> Dataset
-*-
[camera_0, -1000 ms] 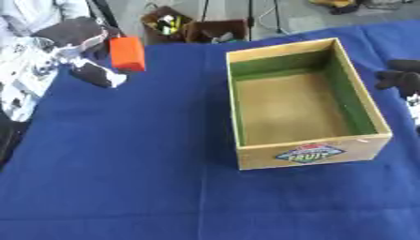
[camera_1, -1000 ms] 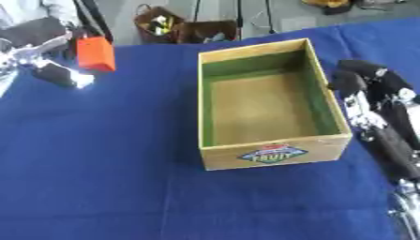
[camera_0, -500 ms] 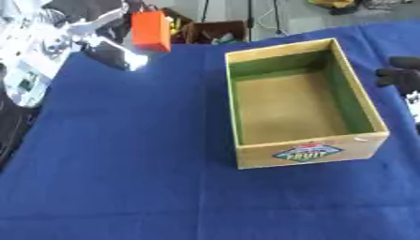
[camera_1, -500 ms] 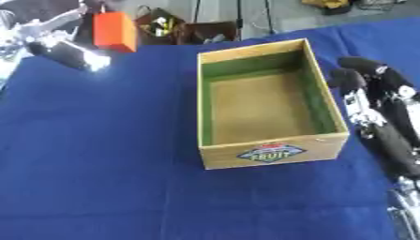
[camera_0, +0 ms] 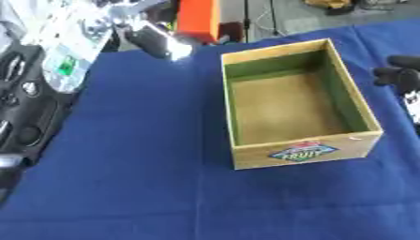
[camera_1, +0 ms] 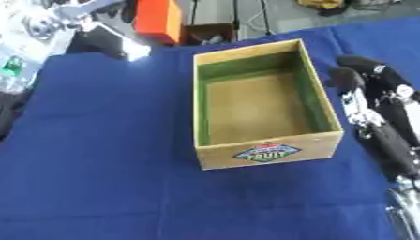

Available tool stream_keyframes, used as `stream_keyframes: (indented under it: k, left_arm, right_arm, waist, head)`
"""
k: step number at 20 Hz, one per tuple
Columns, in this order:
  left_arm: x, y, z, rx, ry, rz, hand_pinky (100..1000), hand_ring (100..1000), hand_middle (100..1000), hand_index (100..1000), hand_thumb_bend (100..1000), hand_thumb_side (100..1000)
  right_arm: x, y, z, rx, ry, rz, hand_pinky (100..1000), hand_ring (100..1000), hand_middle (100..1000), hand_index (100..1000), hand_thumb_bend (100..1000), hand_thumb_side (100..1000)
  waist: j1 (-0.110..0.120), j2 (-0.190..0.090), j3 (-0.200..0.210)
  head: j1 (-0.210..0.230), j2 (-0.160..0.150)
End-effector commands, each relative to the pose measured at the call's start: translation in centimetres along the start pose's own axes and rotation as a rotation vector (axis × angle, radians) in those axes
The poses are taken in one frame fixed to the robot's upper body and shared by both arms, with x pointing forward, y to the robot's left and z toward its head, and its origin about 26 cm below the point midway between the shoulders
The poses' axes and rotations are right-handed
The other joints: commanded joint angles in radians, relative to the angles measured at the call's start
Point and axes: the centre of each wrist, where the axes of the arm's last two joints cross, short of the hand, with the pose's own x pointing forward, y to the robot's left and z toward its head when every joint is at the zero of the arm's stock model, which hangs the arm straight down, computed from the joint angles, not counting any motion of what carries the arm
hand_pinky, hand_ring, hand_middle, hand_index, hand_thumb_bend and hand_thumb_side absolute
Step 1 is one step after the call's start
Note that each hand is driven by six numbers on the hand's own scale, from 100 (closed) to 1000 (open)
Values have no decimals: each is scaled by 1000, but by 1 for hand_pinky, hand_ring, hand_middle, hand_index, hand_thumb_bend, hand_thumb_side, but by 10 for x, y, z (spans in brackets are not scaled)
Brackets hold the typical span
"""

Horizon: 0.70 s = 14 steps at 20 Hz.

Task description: Pick up objects on the table and place them in the box.

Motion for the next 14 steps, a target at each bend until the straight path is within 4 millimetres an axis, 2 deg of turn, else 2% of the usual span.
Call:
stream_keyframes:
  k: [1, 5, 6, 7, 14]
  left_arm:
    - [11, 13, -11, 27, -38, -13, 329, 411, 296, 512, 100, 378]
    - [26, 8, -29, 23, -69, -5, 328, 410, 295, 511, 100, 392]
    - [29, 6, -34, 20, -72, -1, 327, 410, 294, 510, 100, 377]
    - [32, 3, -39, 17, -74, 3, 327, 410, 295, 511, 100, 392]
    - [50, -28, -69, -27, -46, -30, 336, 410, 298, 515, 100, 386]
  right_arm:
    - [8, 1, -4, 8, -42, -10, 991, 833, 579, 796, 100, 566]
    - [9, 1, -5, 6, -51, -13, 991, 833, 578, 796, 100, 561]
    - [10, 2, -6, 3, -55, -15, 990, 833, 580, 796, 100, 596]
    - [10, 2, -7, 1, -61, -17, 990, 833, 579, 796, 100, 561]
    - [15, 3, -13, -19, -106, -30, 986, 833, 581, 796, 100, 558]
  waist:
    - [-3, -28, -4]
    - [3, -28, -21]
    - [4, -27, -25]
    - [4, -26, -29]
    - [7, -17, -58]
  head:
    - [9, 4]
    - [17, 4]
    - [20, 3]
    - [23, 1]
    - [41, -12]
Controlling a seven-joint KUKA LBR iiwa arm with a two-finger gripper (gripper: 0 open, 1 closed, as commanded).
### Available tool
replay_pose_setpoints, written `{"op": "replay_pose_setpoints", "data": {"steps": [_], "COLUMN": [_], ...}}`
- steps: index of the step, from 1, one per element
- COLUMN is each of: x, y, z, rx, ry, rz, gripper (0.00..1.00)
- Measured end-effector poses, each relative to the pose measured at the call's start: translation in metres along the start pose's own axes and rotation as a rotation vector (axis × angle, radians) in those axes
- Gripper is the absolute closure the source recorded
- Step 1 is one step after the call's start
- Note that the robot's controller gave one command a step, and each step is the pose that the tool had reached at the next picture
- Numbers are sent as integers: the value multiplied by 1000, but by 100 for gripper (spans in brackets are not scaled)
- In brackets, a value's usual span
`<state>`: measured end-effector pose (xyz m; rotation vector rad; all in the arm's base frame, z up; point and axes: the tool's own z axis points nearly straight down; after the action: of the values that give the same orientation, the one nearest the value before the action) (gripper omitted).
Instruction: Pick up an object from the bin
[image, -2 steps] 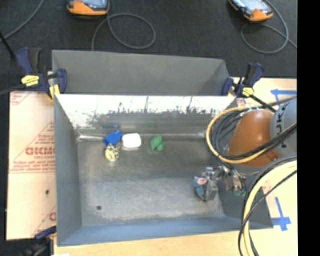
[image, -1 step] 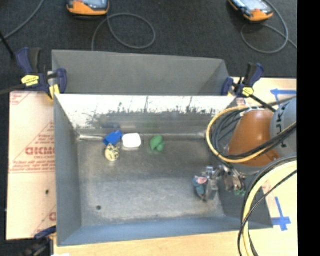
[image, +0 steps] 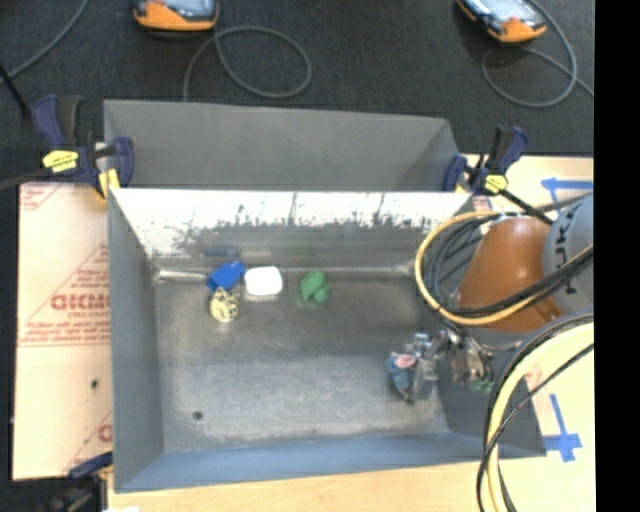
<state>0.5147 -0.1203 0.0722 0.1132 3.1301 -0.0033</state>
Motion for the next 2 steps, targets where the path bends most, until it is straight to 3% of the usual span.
{"op": "replay_pose_setpoints", "data": {"steps": [1, 2], "x": [2, 0], "y": [0, -1], "z": [-21, -45], "rx": [0, 1], "ry": [7, 1], "rz": [-7, -8], "gripper": [100, 100]}}
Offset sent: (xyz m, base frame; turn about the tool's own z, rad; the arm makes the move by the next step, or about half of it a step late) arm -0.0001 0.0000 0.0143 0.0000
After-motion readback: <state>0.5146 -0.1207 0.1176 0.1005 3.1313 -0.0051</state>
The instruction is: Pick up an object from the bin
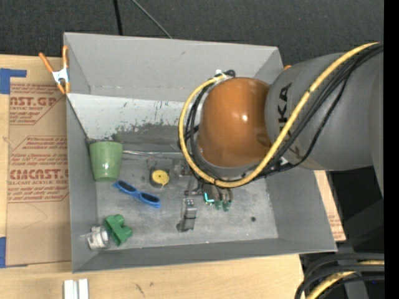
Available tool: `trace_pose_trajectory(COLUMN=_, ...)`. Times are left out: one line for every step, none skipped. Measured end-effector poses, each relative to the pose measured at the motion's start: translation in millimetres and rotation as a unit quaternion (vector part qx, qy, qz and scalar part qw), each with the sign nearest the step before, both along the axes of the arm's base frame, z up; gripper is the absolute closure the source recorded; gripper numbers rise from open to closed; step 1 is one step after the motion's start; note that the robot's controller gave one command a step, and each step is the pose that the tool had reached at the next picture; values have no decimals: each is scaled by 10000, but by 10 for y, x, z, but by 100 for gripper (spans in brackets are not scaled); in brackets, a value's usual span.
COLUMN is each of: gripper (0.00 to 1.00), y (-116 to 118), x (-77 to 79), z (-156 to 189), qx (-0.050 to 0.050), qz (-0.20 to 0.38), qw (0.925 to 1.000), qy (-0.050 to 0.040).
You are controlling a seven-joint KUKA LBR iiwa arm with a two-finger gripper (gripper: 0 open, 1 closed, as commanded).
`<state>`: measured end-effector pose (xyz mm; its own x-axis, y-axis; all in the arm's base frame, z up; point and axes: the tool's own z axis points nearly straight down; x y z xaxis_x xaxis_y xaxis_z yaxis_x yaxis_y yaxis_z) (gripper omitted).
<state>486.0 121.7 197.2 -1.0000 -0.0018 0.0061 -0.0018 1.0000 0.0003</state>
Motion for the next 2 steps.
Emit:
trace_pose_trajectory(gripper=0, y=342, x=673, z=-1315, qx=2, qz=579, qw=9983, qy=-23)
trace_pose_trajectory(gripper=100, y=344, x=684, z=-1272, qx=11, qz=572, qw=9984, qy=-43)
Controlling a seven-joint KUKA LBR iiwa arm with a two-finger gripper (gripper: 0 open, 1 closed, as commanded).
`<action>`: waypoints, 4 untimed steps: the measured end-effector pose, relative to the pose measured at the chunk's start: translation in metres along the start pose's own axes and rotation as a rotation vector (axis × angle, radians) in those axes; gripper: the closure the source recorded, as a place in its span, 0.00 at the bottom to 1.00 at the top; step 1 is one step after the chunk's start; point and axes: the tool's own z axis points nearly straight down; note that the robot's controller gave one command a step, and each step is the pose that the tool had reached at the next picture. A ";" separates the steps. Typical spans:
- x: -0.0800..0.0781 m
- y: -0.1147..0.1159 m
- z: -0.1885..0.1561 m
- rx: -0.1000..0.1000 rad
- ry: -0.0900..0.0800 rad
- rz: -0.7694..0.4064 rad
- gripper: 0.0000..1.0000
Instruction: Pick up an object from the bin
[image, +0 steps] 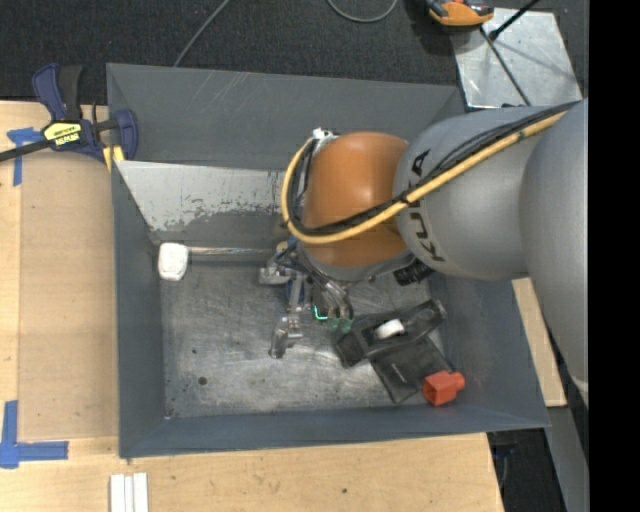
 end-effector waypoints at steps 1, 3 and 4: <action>-0.039 -0.072 0.058 -0.002 -0.009 0.039 0.00; -0.067 -0.155 0.049 0.000 -0.005 0.190 0.00; -0.069 -0.153 0.047 -0.001 -0.008 0.188 1.00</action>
Offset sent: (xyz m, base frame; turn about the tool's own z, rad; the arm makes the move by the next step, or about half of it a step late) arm 0.0412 -0.0808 -0.0684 0.0417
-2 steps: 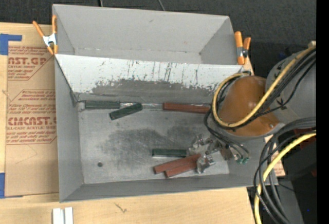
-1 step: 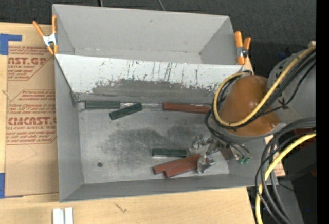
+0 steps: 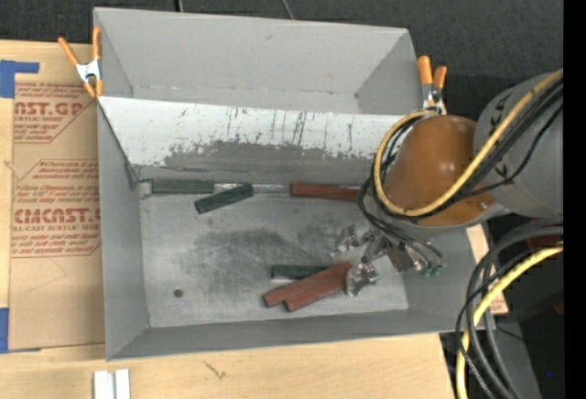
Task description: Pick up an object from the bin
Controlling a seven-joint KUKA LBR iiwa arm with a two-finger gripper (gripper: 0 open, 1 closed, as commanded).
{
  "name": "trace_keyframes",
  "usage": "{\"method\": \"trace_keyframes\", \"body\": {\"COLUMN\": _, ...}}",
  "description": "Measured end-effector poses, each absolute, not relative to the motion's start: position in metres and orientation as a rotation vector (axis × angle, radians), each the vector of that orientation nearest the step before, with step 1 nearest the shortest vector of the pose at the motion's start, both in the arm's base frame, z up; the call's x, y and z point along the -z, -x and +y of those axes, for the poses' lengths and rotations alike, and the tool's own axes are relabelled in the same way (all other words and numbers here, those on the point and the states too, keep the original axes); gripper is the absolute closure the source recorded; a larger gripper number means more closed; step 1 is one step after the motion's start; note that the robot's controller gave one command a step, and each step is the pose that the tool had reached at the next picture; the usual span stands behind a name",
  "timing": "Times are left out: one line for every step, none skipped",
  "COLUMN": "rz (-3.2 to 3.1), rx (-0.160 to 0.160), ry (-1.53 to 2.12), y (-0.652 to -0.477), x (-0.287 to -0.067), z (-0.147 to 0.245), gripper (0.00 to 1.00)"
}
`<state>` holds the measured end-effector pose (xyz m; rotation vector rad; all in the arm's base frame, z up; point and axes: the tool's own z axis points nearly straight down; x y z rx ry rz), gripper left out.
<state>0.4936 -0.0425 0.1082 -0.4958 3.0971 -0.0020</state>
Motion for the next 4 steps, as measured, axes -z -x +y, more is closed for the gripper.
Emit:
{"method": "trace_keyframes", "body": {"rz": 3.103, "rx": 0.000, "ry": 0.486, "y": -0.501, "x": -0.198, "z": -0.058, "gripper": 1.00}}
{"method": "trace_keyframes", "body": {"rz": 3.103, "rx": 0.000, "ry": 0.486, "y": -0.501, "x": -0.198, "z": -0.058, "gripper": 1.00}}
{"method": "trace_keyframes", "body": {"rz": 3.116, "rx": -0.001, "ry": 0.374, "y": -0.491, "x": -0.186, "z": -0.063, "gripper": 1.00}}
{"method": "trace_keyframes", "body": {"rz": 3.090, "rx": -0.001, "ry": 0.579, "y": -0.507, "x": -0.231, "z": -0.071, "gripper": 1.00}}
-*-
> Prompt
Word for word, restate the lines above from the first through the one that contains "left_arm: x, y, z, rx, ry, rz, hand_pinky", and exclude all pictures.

> Result for this exercise
[camera_0, -1000 ms] 
[camera_1, -1000 ms] 
[camera_0, -500 ms] 
[camera_1, -500 ms] 
[camera_0, +0 ms] 
[camera_1, +0 ms] 

Available tool stream_keyframes, used as `stream_keyframes: (indented under it: k, left_arm, right_arm, waist, head)`
"""
k: step number at 20 Hz, one per tuple
Columns, in this order:
  left_arm: x, y, z, rx, ry, rz, hand_pinky (100..1000), hand_ring (100..1000), hand_middle (100..1000), hand_index (100..1000), hand_thumb_bend (100..1000), hand_thumb_side (100..1000)

The exercise is complete with this answer.